Читаем Признательные показания. Тринадцать портретов, девять пейзажей и два автопортрета полностью

«Стратификация такова: элитарная культура, просто культура, массовая культура. Сто лет назад был Чехов, был Толстой и был лубок. Все. Сейчас пространство между высоким искусством и лубком объективно раздвинулось и заполнилось огромным количеством ступенек, как на эскалаторе — они отстоят друг от друга, но все вместе движутся вверх».

Смысл этой метафоры прояснится, если, оглянувшись в поисках отправной точки, например, на «легкую», «исповедальную» прозу 1960-х годов (тогдашние произведения Василия Аксенова, Анатолия Гладилина, Анатолия Кузнецова и др.) и взяв за эталон переводную прозу, столь успешно продающуюся в сегодняшней России, попробовать на разных «ступеньках» в миддл-секторе мультилитературного пространства разместить таких разных, но непременно, хотя и неодинаково успешных авторов, как Людмила Улицкая[77], Виктор Пелевин[78], Михаил Веллер[79], Дмитрий Липскеров[80], Борис Акунин[81], Андрей Геласимов[82], Евгений Гришковец. И если, не входя в рассмотрение тонких различий между этими и другими писателями, попытаться сформулировать некоторые общие черты литературы миддл-класса.
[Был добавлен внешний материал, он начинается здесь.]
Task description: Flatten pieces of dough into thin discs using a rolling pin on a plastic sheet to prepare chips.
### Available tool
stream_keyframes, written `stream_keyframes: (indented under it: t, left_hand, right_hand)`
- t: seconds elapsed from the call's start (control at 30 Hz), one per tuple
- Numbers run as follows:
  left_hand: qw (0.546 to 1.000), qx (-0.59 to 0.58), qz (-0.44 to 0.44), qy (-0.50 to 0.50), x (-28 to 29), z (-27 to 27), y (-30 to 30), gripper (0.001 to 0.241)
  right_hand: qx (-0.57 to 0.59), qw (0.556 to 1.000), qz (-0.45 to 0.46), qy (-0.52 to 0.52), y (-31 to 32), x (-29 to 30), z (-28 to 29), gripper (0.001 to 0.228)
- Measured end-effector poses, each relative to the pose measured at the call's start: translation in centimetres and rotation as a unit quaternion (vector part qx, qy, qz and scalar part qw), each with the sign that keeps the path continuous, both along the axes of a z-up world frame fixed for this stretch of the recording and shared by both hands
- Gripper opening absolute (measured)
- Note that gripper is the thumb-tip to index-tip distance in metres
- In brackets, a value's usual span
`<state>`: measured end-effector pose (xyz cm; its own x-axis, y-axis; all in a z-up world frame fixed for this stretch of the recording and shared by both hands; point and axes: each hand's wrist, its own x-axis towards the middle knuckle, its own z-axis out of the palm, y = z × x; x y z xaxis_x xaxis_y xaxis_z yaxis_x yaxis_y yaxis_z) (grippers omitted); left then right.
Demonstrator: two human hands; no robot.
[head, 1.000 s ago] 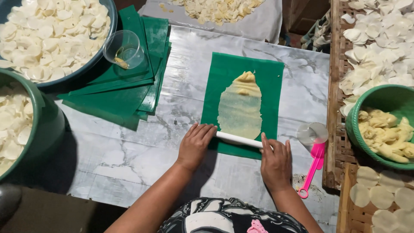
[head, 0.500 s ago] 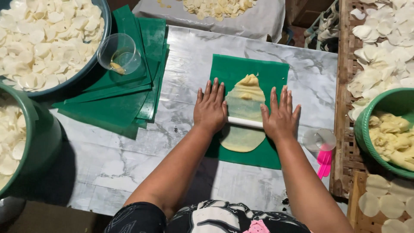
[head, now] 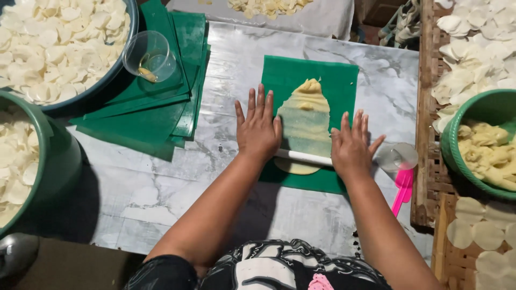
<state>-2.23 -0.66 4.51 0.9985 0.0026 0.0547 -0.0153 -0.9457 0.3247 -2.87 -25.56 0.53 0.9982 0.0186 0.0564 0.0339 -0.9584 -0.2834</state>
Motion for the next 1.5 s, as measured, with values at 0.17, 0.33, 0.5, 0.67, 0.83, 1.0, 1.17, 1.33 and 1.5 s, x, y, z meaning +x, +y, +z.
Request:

Ими явятся, во-первых, уже отмеченная сознательная ориентация на образовательный уровень, интеллектуальные навыки и интересы не квалифицированного читательского меньшинства, а того типа потребителей, который Галина Юзефович именует «офис-интеллигенцией».

«Это, — свидетельствует И. Роднянская, — основательные, обеспеченные, продуктивные люди, для которых натренированность ума, цивилизованность вкуса, эрудированность в рамках классического минимума так же желанны, как здоровая пища, достойная одежда и занятия в фитнес-центрах».

Разумеется, — продолжает критик, — их

«бодрая готовность к безотказному функционированию плохо совместима с разными там метафизическими запинками вроде вопросов жизни и смерти. Хотя отлично совмещается с любопытством к таинственному и чудесному, развеивающему скуку, не навевая тревоги»[83].

Во-вторых, для писателей этого типа характерно сведение собственно эстетических фунций произведения к задачам прежде всего коммуникативным, когда ценятся не столько философская глубина и многослойность художественных смыслов, сколько собственно сообщение и остроумие, сюжетная и композиционная изобретательность, проявленные автором при передаче этого сообщения. Эта литература по определению не может быть ни аутичной, ни депрессивной, ни экспериментальной, зато обязана быть занимательной, неизменно стремясь, — как заметил Борис Дубин, — к «синтезу привычного и экстраординарного».

И наконец в-третьих, общей чертой миддл-литературы можно счесть в разной степени отрефлектированный отказ от так называемого языка художественной литературы (с его установкой на стилистическую изощренность и опознаваемую авторскую индивидуальность) в пользу языка нейтрального или, если угодно, никакого — безусловно грамотного, но не создающего проблем для понимания даже и при торопливом чтении.

Важно отметить, что, в отличие от высокой литературы, где наградой художнику является само творчество, а признание современников, разумеется, желательно, но в общем-то не обязательно, в случае с миддл-литературой, — еще раз вернемся к рассуждениям О. Седаковой, —

«успех и слава входят в само задание, в самый замысел такого рода творчества. (…) Это совсем не низкий успех, это выполнение задачи общественного служения поэта, это знак того, что порученное ему сообщение доведено до адресата».